Reference no: EM133837211
Question
One of the largest retail chains in the country uses a centralized warehouse to manage the inventory of household appliances. The manager of this warehouse is concerned about the current inventory strategy used for one of their most popular products: refrigerators. The annual demand for refrigerators is 400,000 units. You can assume that this demand is deterministic and uniformly distributed over the 250 days that the warehouse operates every year.
Currently, refrigerators are purchased from an overseas supplier that charges $400 per unit. Orders are shipped by ocean freight and arrive in 25 working days. The ordering cost (including transportation, customs fees, etc.) is $20,000 independent of the order size. The holding cost is $40 per unit per year.
1. Determine the economic order quantity. What is the average time (in days) that a refrigerator stays in the warehouse as inventory?
2. What is the reorder point? Briefly explain how you would implement this reorder point policy.
3. What is the Annual Holding cost and Annual Ordering cost?
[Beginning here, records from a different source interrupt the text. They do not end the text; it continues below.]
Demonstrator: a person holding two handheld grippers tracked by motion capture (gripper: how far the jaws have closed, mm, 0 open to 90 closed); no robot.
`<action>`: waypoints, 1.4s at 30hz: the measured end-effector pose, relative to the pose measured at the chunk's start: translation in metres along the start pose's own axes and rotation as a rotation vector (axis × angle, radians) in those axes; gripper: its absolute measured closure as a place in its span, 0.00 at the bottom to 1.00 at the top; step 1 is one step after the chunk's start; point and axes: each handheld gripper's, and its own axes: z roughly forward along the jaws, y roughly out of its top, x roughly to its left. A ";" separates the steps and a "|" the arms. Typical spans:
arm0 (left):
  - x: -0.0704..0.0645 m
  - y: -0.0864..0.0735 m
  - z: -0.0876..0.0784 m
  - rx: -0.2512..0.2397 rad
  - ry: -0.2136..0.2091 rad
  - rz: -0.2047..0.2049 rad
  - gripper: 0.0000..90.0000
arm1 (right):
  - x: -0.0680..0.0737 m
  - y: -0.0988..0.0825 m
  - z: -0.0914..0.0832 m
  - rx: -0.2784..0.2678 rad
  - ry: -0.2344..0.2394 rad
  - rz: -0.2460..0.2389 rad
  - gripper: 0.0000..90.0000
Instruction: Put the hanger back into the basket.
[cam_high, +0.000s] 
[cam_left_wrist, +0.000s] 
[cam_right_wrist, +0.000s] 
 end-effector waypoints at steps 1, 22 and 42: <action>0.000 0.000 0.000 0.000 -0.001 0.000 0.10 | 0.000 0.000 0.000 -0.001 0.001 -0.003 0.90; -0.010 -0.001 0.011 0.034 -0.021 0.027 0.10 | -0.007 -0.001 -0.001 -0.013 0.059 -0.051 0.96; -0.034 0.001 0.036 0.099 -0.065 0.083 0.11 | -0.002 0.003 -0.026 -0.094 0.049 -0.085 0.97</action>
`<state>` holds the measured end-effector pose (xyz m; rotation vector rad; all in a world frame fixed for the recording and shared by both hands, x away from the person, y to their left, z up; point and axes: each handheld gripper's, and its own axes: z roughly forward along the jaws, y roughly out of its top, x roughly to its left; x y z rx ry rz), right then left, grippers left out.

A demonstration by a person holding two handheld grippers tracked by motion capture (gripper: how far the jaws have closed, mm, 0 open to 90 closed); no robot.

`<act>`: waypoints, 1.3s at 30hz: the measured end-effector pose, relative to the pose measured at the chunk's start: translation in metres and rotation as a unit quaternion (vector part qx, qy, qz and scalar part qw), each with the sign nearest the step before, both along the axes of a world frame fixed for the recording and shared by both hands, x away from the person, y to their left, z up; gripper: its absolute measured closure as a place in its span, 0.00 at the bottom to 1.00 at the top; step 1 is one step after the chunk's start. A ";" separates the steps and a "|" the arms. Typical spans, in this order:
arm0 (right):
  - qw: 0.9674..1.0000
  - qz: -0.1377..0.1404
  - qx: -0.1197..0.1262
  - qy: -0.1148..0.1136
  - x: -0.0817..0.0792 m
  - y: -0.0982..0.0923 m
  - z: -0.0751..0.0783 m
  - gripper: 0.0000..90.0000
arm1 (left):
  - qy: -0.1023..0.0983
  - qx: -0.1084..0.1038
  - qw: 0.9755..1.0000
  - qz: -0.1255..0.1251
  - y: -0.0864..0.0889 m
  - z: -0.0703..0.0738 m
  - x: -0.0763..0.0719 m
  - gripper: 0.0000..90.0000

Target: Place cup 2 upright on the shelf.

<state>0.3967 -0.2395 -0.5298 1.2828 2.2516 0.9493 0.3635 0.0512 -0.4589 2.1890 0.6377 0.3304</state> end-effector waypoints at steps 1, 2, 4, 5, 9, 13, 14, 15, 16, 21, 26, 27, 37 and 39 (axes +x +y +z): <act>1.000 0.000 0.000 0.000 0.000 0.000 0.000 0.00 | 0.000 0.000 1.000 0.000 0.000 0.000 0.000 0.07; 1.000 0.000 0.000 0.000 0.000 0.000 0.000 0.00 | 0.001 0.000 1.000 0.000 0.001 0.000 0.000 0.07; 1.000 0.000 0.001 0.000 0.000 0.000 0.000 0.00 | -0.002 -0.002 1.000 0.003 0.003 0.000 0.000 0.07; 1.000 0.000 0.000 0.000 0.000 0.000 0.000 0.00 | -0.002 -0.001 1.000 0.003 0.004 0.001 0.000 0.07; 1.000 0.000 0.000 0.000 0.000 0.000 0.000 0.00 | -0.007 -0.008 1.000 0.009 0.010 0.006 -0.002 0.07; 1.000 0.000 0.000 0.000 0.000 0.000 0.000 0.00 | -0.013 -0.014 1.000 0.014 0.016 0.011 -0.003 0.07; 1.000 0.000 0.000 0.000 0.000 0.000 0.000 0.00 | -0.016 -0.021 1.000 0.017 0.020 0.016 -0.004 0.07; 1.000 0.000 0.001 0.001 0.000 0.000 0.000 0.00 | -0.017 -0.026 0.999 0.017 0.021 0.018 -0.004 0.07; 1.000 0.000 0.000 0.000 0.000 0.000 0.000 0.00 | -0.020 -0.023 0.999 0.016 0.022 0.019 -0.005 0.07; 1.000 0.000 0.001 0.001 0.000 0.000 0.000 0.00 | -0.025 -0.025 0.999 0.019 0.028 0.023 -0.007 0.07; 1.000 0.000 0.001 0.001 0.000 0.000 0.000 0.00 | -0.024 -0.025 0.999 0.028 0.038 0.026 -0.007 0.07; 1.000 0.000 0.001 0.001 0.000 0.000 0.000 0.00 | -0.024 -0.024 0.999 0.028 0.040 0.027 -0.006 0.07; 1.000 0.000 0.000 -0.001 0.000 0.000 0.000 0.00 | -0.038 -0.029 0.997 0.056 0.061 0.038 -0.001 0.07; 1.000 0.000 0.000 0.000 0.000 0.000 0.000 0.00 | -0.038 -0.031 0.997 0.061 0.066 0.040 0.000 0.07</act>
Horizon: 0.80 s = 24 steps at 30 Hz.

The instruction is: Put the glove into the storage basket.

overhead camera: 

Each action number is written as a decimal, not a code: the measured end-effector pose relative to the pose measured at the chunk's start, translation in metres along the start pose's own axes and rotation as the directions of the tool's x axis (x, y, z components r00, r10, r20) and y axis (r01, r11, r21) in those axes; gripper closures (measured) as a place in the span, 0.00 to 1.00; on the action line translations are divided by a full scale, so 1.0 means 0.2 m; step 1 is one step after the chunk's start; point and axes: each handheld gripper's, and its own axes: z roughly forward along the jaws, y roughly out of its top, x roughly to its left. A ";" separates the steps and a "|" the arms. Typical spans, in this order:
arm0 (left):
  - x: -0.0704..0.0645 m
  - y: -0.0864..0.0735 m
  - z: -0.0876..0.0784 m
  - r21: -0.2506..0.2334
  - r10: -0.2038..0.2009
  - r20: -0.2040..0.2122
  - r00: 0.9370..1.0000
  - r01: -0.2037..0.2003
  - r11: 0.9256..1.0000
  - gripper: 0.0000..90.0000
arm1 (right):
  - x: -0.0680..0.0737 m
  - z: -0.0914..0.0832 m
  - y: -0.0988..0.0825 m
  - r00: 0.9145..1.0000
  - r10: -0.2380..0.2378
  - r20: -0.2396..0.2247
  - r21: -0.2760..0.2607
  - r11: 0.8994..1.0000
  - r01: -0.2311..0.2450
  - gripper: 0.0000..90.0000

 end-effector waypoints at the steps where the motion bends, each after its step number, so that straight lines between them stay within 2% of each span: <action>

4. Suppose the manager decides to order every month. What is the order size in this case? What are the new Holding and Ordering cost of this inventory policy? What is the new ROP?
5. The manager is looking for alternatives to reduce inventory costs, in particular ordering costs. After some rounds of negotiations, the transportation company is willing to reduce freight fees to $10,000 per order if orders exceed 40,000 units. Do you recommend accepting the terms of this new contract?